**SUPPLIED MATERIAL**:
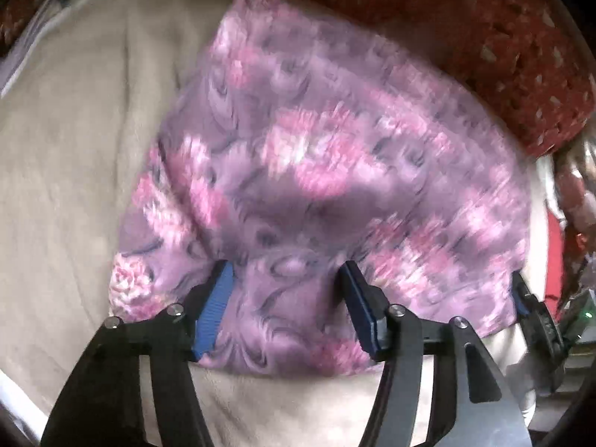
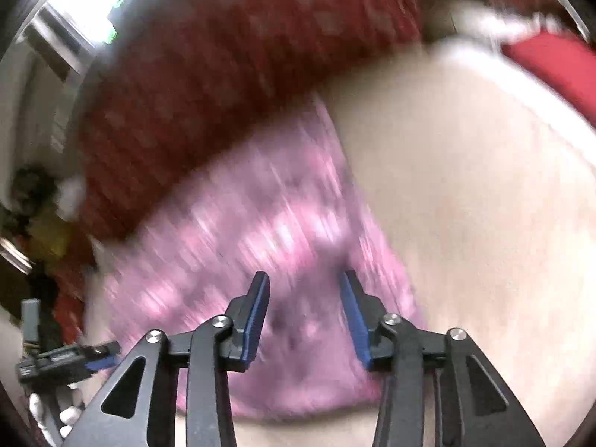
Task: Fold small clothes
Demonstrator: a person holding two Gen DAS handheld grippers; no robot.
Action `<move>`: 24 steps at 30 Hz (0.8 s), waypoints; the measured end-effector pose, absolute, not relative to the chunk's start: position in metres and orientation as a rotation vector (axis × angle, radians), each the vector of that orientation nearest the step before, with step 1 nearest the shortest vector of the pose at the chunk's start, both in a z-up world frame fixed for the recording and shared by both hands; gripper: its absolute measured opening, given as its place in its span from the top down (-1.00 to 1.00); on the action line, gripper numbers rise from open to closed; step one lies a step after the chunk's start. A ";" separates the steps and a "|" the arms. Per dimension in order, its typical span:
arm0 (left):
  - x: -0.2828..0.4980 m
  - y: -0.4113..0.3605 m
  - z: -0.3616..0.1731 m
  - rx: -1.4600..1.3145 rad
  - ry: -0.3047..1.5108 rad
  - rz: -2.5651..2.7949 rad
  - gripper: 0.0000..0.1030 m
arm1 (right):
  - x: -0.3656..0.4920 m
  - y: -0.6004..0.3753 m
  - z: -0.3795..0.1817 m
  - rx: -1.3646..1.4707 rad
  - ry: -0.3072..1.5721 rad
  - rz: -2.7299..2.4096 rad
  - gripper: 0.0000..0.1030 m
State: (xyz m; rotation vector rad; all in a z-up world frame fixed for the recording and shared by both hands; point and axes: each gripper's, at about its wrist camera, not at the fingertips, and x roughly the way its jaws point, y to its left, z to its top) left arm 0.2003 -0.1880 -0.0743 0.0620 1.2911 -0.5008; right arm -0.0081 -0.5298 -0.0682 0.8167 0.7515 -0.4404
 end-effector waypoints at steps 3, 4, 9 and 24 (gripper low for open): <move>0.193 -0.186 -0.074 0.042 1.282 -0.529 -0.47 | -0.006 -0.510 -0.064 0.704 0.760 -0.484 0.18; 0.193 -0.187 -0.074 0.039 1.289 -0.533 -0.57 | -0.003 -0.504 -0.061 0.684 0.775 -0.498 0.15; 0.191 -0.199 -0.077 0.069 1.303 -0.513 -0.63 | 0.015 -0.486 -0.056 0.574 0.851 -0.542 0.02; 0.149 -0.233 -0.089 0.175 1.235 -0.499 -1.00 | 0.015 -0.463 -0.065 0.495 0.790 -0.642 -0.60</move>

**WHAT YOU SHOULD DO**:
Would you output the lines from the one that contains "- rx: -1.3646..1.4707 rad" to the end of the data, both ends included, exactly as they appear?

**OUTPUT FOR THIS TASK**:
  - rx: -1.3646..1.4707 rad
  - ry: -0.3072..1.5721 rad
  - rz: -2.7299..2.4096 rad
  - gripper: 0.0000..0.1030 m
State: (xyz m; rotation vector rad; all in a z-up world frame fixed for the recording and shared by both hands; point and axes: each gripper's, at about its wrist camera, not at the fingertips, and x roughly the way its jaws point, y to its left, z to its top) left arm 0.2003 -0.1880 -0.0743 0.0620 1.2911 -0.5008; right arm -0.0081 -0.5298 -0.0682 0.8167 0.7515 -0.4404
 end-effector waypoints at steps 3, 4, 9 and 24 (gripper low for open): <move>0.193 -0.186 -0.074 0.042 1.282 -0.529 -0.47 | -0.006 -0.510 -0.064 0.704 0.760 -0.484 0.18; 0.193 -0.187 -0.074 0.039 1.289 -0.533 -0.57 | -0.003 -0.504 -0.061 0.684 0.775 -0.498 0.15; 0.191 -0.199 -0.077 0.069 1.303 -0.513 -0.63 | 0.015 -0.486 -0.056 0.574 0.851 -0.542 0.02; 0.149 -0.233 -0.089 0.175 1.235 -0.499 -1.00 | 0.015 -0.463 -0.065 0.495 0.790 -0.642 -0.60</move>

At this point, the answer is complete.